DNP和東大生研ONG不僅關注增強企業的知名度和未來客戶創造的職業體驗、社會與工作相關的信息收集等體驗學習,同時也重視爲推動業務和解決社會問題而培養企業所需的人才的學習程序。基於此,DNP利用DNP集團在教育事業等領域積累的經驗,結合東大生研ONG的STEAM型教育視角,進行了系統性的整理和改進,開發了「STEAM型次世代育成程序」的基本模型。
「STEAM型次世代育成程序」的基本模型について
- 本程序旨在讓高中生與社會人士相互學習,獲得新視角。它利用「設計思維」來發現本質需求並推動變革。同時,從多樣性理解的角度出發,重視從身邊的小難題和社會問題中提取出製作易於被更多人使用的產品和服務。高中生將自主發問,思考具體的創意、產品和服務,從員工與高中生之間等多個視角獲得反饋,接着提出更進一步的問題。

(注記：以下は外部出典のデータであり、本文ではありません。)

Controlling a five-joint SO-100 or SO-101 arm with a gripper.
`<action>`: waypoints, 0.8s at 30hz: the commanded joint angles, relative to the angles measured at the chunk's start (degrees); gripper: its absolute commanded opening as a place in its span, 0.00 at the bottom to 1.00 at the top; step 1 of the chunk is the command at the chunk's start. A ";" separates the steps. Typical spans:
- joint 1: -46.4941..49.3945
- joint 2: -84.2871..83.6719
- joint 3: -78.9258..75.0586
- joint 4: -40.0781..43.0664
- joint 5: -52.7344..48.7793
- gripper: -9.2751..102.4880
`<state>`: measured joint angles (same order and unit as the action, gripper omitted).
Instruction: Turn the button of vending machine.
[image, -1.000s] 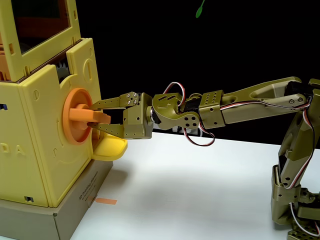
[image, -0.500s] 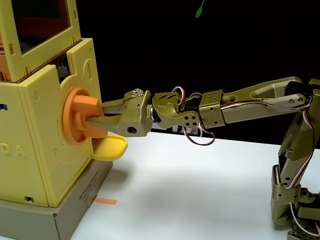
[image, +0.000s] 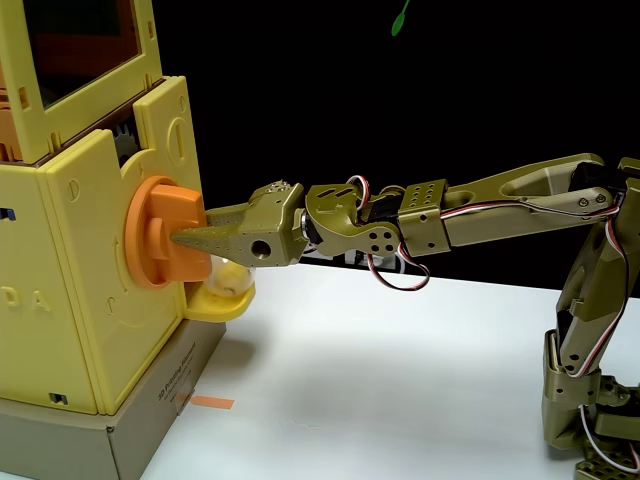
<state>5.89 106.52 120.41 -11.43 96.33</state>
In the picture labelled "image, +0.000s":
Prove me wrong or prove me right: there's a grey plastic gear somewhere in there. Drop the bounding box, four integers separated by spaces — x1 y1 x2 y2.
111 123 139 167

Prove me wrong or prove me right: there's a yellow toy vending machine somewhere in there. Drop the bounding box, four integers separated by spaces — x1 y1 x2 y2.
0 0 217 417

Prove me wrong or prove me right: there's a red white wrist servo cable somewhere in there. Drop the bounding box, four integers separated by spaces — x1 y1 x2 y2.
367 243 432 293

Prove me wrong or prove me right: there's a white wall power socket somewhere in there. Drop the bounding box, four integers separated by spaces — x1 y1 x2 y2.
343 251 401 271

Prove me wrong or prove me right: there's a clear tape tab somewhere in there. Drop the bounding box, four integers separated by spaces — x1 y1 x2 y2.
171 383 197 417

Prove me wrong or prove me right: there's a white plug with cable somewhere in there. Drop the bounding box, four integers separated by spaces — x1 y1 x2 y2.
369 252 407 275

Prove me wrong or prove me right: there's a red white gripper servo cable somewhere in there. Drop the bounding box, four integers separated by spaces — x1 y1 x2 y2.
345 173 373 209

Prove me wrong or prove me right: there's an orange tape strip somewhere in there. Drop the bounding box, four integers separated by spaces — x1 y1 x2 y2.
191 394 236 411

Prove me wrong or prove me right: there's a yellow dispensing tray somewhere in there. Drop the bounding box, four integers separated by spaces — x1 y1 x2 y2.
183 279 256 322

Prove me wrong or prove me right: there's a clear capsule with yellow toy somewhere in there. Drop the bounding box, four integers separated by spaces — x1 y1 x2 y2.
208 253 258 300

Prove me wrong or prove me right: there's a brown cardboard box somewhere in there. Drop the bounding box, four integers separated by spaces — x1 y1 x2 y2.
0 317 228 480

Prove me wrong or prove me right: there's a green plant leaf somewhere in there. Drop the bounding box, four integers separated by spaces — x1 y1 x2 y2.
390 0 412 38

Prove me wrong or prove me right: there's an orange turning knob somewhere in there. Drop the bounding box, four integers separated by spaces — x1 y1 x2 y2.
123 176 214 293

- 企業的員工與高校生的興趣、關心相結合,通過團隊課堂促進協作,高校生在探索實際社會問題的同時進行學習。員工參與教育現場的學習實踐,與高校生的對話進一步加深,從而產生多樣化的社會問題解決的啓發。
- 作爲社會人的員工將成爲導師(指導者、顧問),參與學習場所。作爲導師的員工事先學習了教練理論和方法等,伴隨程序的實施。員工通過陪伴高校生的學習,可以培養領導能力和團隊管理能力。
- 該程序也計劃作爲企業的員工培訓進行利用。我們將着重於與企業招聘視角相結合,圍繞公司業務推進和社會問題解決所需的人才設計課程,而非職業體驗。我們將希望引入的學校與企業進行匹配,並作爲課程的一部分展開展開。
■關於開發的實證實驗
在2024年7月至9月期間,進行面向程序開發的實證實驗。DNP集團的員工和東京大學的研究生擔任導師,參加的是重點在探索學習的關東地區的高校生。基調講演的講師邀請了東京大學前沿科學技術研究中心的熊谷晉一郎教授,視聽障礙體驗工作的講師則邀請了進行出張授課等的GRIC(格里克)高橋純也代表。此外,在工作坊中,集團公司UD的專家株式會社DNP通信設計的員工也進行了有關無障礙與UD的區別的講座和創意形成的工作。
參與的高校生對此給予評價:「第一次自己發現社會問題,把創意形狀化,非常珍貴的時間,非常快樂。」「能夠學習到UD的思維方式、社會問題及解決方法、與身邊事物的關係、創意的提出方法等許多內容。」
作爲導師參與的員工表示:「不僅是自己的成長,還通過促進不同年齡成員的成果而擴展了視野。」
工作坊的情況
DNP將通過提供其「元宇宙政府機構」,爲江戶川區和TID實現人人都容易使用的「元宇宙區役所」提供持續的支持。
我們將在與感到人力資源培養存在挑戰的多樣化行業企業合作進行驗證實驗的同時,推進在高中等課程中應用的單元目標設定和評估等整理工作。預計在2025年度內,DNP將向各企業提供企業培訓項目。此外,在2025年日本國際博覽會(大阪・關西博覽會)*3上,將計劃與本項目相關的「STEAM型創意生成」工作坊,以實現跨代際和跨文化合作解決社會問題。
*1 關於東大生研ONG:下一代育成辦公室(ONG:Office for the Next Generation)是在東京大學生產技術研究所內成立的,旨在與產業界合作,創造和推進爲培養下一代創新人才能提供教育和外展活動的新模型。不僅限於理工科人才,還致力於培養能夠設計未來社會的人才,通過傳達工程學和最前沿技術的魅力,以及科學技術與社會的聯繫,以STEAM教育爲基礎,建立產學合作的下一代育成新模型。
*2 STEAM:針對科學、技術、工程、藝術和數學五個領域的教育理念。
*3 DNP是2025年日本國際博覽會(大阪・關西博覽會)的象徵主題項目之一,作爲中島幸子製片人提出的「提高生命」的金牌合作伙伴,贊助了標誌性展館「生命的遊樂場 水母館」。